Client Question 1: How many participants is enough for a benchmark usability study? Eight, 10, or 12?
A lot of times, the question actually becomes, “Do we need a single-digit participant number or a double-digit one?” Clients want the usability study results to be defensible both from a statistical and a PR standpoint. When time and resources allow and it’s easy to recruit target participants, the question of “Should we get two more participants for the study?” has an easy solution: Let’s just do two more sessions. However, in a scenario in which qualified participants are very difficult to find or recruit (for instance, the study requires a highly specific user profile) or time and resources are limited, how many participants are needed? Is it worthwhile to spend two more weeks on the study just to make it to a total of 10 participants?
The bigger issue: What is the rationale we should use to validate the number of participants for a usability study?
If we go back to the classic model from Nielsen, five users are enough to uncover 85% of usability issues. That has been the UX industry standard’ for a long time, as Jakob Nielsen and his colleagues were among the first UX professionals to calculate the relationship between the number of UX issues uncovered and the number of participants involved. The mathematical model is derived from their years of experience conducting usability studies. Faulkner challenged Nielsen’s model in 2004 with a paper named “Beyond the five-user assumption: Benefits of increased sample sizes in usability testing.” She carefully designed and conducted a few studies with different sample sizes (5, 10, 20, 30, 40, 50, and 60 participants). What she learned from the follow-up data simulation and analysis is that 10 participants are enough to identify at least 82% of the usability issues, whereas a sample size of 15 can help to identify at least 90% of the issues. I even came across a sample size calculator on Jeff Sauro’s Measuring Usability site. Based on the binomial probability formula, it allows you to calculate, for instance, how many users are needed to discover 80% of the usability issues when all issues’ probability of occurrence is above 30%.
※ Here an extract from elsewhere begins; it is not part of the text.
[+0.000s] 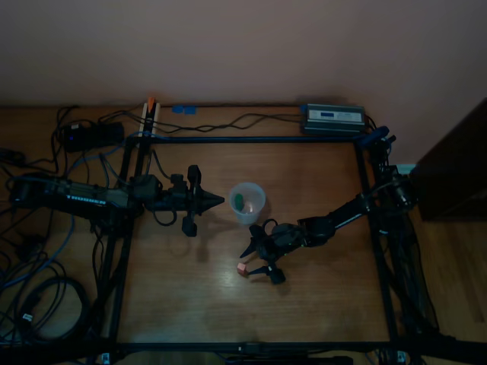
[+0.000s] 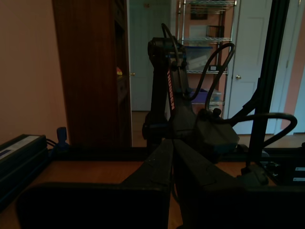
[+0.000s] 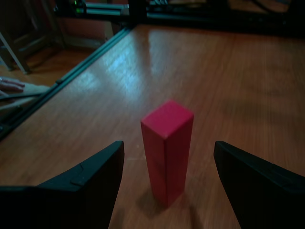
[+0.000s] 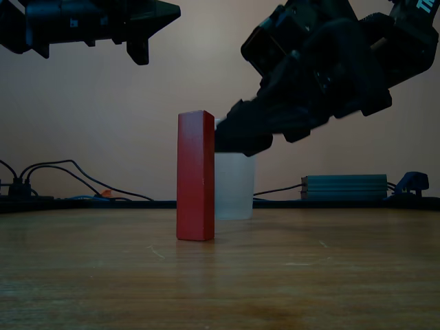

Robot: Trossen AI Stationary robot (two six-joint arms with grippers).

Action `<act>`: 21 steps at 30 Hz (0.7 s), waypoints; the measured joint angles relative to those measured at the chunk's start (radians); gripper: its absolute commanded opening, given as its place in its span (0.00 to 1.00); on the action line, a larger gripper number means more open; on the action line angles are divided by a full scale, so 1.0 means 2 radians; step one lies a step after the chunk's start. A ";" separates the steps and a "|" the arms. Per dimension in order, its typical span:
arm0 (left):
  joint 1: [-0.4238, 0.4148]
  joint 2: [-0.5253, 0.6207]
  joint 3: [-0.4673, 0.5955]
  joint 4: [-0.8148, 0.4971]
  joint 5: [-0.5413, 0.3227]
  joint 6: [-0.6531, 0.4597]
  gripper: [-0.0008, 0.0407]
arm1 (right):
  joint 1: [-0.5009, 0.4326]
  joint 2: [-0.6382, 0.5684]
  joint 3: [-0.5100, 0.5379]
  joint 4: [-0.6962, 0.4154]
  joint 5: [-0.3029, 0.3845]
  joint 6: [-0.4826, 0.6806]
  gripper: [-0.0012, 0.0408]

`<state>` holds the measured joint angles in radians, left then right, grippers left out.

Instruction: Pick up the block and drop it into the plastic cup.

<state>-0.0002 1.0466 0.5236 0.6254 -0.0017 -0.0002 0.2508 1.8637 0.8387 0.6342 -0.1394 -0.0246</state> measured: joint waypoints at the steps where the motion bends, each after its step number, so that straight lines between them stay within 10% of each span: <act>1: 0.000 0.000 0.000 0.000 0.000 0.000 0.02 | 0.000 0.000 0.000 0.002 0.000 0.001 0.64; 21: 0.000 0.000 0.000 0.000 0.000 0.000 0.02 | 0.000 0.000 0.022 -0.023 0.000 0.010 0.64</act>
<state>-0.0002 1.0466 0.5236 0.6254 -0.0017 -0.0006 0.2501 1.8637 0.8829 0.5873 -0.1394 -0.0040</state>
All of the above can be used as reference rationales to validate using a certain number of participants for a study. However, as specifically mentioned in Faulkner’s paper, having a highly representative user sample is crucial in uncovering the priority usability issues. Indeed, beyond all those statistical models, getting the right users is sometimes as important as (if not more important than) getting enough users.
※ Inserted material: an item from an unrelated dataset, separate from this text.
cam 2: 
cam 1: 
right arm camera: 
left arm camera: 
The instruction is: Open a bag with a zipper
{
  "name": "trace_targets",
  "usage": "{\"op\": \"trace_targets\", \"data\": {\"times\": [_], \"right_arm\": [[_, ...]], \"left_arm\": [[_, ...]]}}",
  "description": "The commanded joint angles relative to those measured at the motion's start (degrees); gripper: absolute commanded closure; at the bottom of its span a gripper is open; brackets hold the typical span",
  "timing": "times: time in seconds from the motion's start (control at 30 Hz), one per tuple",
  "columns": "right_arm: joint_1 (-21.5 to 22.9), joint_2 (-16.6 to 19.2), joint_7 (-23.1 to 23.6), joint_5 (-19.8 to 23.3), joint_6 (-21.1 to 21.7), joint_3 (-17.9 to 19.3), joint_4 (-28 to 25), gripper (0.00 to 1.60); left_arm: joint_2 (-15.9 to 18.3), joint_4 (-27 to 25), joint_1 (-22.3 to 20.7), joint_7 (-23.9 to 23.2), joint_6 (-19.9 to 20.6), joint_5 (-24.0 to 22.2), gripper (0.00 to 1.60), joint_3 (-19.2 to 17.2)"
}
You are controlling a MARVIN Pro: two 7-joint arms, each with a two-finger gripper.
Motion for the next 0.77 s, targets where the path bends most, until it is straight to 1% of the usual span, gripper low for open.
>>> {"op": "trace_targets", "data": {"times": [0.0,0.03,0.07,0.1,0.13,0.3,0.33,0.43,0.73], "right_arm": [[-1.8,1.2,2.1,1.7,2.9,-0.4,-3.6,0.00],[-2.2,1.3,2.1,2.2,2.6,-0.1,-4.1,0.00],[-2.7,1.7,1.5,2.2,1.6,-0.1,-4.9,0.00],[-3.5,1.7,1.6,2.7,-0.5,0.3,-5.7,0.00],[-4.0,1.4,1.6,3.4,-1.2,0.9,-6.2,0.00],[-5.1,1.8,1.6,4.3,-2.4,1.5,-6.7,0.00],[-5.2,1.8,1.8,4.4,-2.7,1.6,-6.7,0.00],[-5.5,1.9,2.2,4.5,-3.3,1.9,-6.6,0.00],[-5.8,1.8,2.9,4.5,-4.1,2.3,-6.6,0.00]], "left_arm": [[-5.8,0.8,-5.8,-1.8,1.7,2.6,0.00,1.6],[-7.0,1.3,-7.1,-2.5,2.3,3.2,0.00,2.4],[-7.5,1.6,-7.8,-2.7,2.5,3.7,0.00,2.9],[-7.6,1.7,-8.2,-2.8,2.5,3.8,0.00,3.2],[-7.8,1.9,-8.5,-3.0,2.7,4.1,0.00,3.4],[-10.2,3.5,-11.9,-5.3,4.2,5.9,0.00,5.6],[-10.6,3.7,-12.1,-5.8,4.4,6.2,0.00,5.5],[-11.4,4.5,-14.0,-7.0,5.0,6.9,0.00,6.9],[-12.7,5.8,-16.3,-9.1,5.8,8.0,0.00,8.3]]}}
Client Question 2: Are we telling the product team that 80% of our customers will fail to use this functionality because 8 out of 10 users failed in the usability study?
Well, the primary purpose of usability studies is to discover qualitative usability issues with an interface, as opposed to predicting the probability of those issues’ occurrence. However, the task completion rate is one of the key metrics we use to evaluate the usability of different UI features, and it is our responsibility to give clients and the product team a clear idea of how to interpret the completion rate.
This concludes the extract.